* _TASK TO COMPLETE_
Go to the line holding "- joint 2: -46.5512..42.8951" in the data below. Return it and each line after it through the last, exactly, and skip the pictures.
_ _ _ _ _ _ _
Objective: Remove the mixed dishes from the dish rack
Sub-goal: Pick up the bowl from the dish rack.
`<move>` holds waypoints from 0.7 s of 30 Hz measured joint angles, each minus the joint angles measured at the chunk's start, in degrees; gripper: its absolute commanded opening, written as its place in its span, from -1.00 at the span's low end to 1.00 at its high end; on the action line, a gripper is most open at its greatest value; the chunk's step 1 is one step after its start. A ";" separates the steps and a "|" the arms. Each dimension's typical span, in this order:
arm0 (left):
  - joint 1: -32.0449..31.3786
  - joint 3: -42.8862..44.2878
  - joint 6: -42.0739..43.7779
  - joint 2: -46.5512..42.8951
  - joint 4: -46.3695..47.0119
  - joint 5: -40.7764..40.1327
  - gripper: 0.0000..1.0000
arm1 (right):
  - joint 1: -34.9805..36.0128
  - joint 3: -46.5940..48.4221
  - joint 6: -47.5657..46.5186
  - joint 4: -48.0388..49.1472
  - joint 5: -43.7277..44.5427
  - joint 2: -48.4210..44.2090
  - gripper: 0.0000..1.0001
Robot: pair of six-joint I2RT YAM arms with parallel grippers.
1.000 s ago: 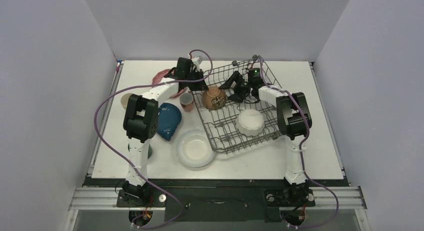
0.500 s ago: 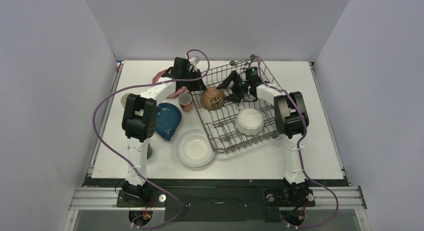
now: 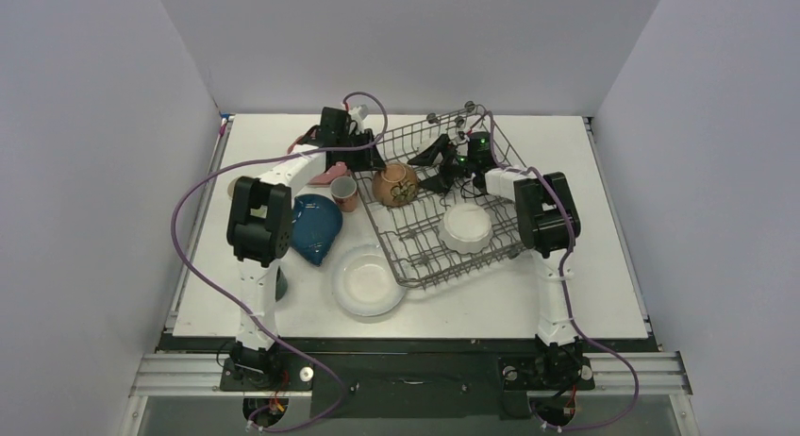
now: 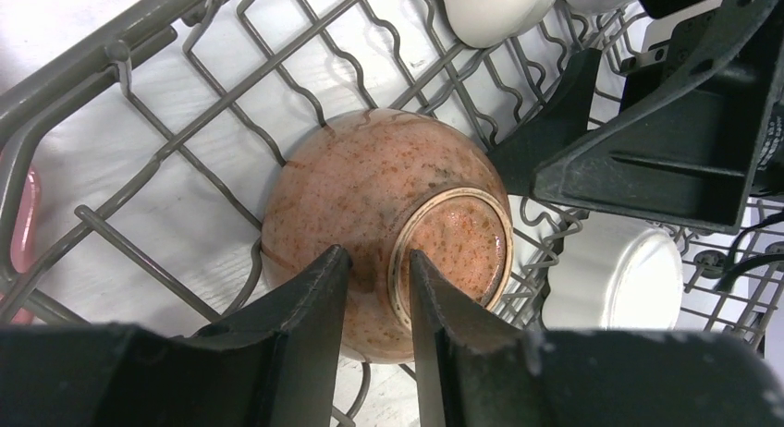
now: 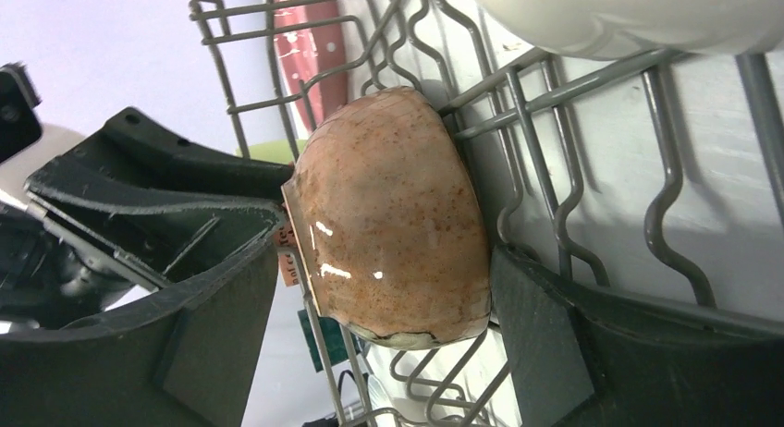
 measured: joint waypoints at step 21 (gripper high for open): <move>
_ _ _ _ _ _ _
* _WRITTEN SOLUTION_
  - joint 2: -46.5512..42.8951
  - joint 4: -46.3695..47.0119
  - joint 5: -40.7764..40.1327
  - gripper: 0.0000..1.0000
arm1 (right):
  - joint 1: -34.9805..36.0128
  - joint 3: -46.5940..48.4221
  - joint 6: -47.5657..46.5186
  - joint 4: -48.0388..49.1472
  - joint 5: -43.7277..44.5427
  - joint 2: -48.4210..44.2090
  - gripper: 0.0000..1.0001
Robot: pair of six-joint I2RT YAM arms with parallel grippers.
1.000 s ago: 
0.500 s ago: 
now: 
now: 
now: 
 measured: joint waypoints at step 21 (gripper high for open): <move>

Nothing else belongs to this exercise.